Tom Bishop

Personal information
- Nationality: Canadian
- Listed height: 6 ft 6 in (1.98 m)

Career information
- High school: Western Canada High School (Calgary, Alberta)
- College: Mount Royal College (1971–1972); University of Calgary (1972-1976);
- Position: Center

Career highlights
- CIAU First Team All-Canadian (1976); Canada West Player of the Year (1976); Canada West First Team All-Star (1976); University of Calgary Male Athlete of the Year (1976); Canada West Co-coach of the Year (1983) (also awarded to Ken Shields); University of Calgary Sports Hall of Fame (2007);

= Tom Bishop (basketball) =

Former Canadian Basketball Player

Tom Bishop is a former Canadian basketball player, CIAU All-Canadian, member of the Canada men's national basketball team and coach.

==University==
Bishop was a four-year starter at the University of Calgary (1972-1976).

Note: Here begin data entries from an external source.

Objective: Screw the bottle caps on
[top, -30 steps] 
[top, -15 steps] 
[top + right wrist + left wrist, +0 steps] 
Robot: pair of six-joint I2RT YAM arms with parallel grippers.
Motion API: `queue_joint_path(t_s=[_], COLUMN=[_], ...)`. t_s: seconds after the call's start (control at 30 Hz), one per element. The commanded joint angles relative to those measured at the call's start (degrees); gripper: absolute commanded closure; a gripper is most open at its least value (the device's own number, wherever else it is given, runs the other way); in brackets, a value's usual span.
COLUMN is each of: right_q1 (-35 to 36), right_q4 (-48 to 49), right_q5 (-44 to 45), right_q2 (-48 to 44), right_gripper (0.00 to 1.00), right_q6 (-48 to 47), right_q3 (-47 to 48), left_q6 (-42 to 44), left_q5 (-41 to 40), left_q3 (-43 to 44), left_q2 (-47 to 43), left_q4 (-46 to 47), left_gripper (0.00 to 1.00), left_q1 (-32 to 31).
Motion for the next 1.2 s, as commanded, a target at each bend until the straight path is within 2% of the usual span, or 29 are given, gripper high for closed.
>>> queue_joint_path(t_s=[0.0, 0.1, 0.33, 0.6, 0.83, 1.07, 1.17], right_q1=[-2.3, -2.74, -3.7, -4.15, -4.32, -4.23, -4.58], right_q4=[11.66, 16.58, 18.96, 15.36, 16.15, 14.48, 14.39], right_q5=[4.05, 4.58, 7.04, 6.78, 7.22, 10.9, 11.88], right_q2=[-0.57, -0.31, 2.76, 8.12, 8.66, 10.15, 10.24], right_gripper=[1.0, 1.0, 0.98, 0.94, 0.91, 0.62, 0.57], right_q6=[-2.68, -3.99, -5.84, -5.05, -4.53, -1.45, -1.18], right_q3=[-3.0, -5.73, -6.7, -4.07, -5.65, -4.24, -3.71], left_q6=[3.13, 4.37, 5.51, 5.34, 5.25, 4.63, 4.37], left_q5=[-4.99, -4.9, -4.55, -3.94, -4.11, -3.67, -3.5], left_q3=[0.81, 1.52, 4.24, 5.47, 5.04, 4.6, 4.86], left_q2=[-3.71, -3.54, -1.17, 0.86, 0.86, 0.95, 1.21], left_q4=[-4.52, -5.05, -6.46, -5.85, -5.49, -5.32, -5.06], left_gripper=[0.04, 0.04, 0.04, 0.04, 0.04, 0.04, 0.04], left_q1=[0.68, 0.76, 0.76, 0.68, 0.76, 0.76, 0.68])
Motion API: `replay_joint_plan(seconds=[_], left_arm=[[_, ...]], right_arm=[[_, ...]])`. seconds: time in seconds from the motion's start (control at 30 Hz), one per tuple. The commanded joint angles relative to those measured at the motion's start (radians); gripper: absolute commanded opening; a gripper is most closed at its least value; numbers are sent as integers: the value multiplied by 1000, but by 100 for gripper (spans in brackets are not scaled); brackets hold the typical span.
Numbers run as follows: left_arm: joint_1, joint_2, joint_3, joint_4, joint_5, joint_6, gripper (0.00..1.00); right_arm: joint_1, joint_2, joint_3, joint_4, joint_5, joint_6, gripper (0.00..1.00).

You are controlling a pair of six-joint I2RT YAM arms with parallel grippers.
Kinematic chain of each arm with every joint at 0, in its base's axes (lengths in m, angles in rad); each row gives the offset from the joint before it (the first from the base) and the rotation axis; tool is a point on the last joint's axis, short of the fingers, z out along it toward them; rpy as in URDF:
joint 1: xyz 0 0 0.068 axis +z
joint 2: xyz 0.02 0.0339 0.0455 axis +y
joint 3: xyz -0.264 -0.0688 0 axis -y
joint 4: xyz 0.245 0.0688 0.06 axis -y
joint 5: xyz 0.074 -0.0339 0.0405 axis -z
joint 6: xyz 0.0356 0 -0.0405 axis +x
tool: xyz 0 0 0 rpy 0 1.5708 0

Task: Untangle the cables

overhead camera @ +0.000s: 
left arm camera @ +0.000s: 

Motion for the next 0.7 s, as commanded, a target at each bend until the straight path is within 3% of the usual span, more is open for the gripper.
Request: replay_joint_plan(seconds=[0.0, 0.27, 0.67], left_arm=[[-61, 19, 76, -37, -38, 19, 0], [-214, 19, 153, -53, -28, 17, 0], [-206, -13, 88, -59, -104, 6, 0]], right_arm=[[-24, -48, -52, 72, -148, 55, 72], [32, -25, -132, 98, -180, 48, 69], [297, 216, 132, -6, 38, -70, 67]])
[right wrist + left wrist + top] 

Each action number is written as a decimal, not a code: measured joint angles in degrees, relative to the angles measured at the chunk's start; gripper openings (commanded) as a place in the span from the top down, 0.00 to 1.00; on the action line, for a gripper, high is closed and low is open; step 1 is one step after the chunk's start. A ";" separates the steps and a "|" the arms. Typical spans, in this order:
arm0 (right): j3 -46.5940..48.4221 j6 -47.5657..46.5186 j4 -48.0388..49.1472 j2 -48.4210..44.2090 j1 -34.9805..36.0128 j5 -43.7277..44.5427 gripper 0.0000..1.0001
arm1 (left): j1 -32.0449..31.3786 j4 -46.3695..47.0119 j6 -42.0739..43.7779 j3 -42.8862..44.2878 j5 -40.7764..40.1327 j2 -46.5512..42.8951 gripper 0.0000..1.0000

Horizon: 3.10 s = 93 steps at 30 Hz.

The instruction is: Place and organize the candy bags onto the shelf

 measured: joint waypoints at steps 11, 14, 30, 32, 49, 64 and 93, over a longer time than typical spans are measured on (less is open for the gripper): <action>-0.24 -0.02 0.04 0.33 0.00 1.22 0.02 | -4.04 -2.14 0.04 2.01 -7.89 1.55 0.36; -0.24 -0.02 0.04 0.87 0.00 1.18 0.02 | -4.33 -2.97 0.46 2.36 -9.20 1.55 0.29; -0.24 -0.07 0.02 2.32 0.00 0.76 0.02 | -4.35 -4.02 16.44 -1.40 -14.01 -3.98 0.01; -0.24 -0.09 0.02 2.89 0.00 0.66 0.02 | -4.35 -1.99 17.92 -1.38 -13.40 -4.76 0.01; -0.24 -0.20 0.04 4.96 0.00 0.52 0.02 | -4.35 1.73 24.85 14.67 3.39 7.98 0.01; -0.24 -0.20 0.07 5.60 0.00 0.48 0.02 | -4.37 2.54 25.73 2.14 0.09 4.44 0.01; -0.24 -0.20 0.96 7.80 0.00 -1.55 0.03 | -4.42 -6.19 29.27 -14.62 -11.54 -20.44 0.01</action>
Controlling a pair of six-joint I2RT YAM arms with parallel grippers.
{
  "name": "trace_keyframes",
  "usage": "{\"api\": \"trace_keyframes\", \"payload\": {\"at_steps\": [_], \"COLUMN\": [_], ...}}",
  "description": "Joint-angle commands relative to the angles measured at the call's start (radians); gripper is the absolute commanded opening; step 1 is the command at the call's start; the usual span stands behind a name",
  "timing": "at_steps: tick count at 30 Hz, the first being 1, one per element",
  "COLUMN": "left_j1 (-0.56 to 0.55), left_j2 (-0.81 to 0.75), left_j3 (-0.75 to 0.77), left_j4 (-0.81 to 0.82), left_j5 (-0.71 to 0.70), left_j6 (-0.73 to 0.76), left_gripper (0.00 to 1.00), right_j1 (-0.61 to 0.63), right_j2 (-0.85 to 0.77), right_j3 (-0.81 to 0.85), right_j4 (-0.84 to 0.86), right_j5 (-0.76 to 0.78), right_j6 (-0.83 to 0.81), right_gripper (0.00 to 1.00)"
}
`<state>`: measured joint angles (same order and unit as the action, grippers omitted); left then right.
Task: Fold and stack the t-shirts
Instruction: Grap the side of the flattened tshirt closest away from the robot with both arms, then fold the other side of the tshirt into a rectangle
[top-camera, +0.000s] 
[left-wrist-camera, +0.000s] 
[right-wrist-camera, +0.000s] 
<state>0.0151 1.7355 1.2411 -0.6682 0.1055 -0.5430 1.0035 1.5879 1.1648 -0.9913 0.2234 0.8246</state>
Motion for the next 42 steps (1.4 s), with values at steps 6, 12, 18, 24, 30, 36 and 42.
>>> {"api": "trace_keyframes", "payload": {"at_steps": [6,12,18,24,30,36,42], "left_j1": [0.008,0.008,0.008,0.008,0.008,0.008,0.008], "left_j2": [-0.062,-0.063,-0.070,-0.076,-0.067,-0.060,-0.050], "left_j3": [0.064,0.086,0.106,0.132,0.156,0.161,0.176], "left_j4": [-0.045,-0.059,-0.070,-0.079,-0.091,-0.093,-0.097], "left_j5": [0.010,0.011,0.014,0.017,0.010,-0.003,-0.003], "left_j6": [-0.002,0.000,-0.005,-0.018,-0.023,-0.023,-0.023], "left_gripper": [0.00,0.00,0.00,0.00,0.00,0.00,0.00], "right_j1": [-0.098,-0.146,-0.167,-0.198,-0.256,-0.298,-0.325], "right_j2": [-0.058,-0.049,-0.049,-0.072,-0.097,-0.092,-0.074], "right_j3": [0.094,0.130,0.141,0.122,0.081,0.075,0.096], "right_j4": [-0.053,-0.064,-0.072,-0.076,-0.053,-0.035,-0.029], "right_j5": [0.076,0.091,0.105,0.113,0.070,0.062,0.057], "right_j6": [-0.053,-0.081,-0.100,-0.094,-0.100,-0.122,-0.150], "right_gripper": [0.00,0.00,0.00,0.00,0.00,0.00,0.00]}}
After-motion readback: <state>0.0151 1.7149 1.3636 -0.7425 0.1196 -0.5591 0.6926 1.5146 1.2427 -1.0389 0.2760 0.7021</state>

He played a season with Mount Royal College before transferring to Calgary. He is regarded as one of the most talented inside players to ever play for the University of Calgary.

Bishop was a CIAU first team All-Canadian, Canada West first team All-Star and Canada West Player of the Year. Bishop was the first Calgary men's basketball player in history to be named an All-Canadian or Canada West Player of the Year.

In the 1976 season, he averaged 20.1 points and 8.8 rebounds per game. This year he led Calgary to be the Canada West champions and finish in the top 8 of the CIAU national tournament. This year he was also named the University of Calgary's male athlete of the year.

Over the course of his four years at Calgary, Bishop averaged 12.4 points and 7.2 rebounds per game. Even though he played over 40 years ago, he is still the school's leading rebounder in terms of rebounds per game (7.2). And even though he only played 80 conference games, he still ranks fourth overall in rebounds with 577.

In 2007, Bishop was inducted into the University of Calgary Sports Hall of Fame. He was the second basketball player to be inducted into the university's hall of fame, the first being Karl Tilleman in 1995.

==International==
Bishop was a member of the Canadian national men's basketball team for six seasons (1977–80, 82–83). This included being named to the men's national team that qualified for the 1980 Moscow Olympics. However, Bishop unfortunately was unable to compete in these 1980 games given that Canada boycotted said Olympics as a result of the Soviet Union's invasion of Afghanistan.

This 1980 Canadian men's team was positioned to perform well in these Olympics given that Canada competed for the bronze medal in the Olympic games preceding and following these 1980 Olympics (1976, 1984) and this time in Canadian basketball has been described as "arguably the Canadian national team's greatest era" and "Canada's golden age of basketball".

Despite the 1980 boycott, Bishop competed in many international tournaments for Team Canada, including FIBA World Championships and Pan American games.

==Coaching==
Bishop later became an assistant coach for the University of Calgary men's basketball team. He was the interim head coach in the 1983–84 season when head coach, Gary Howard, took a sabbatical leave. Calgary performed well under Bishop this year, going 7–3 in conference play; 28-14 overall; and reaching the conference finals, losing to the University of Victoria en route to UVic winning their 5th consecutive national championship that year. This year, he was named Canada West co-coach of the year, along with University of Victoria's Ken Shields. Notable players Bishop coached this season include Karl Tilleman and John Rhodin.

Bishop has also coached successfully at the high school level in Calgary at various schools.

==Personal life==
Bishop graduated from the University of Calgary with a degree in Physical Education. He is a native Calgarian.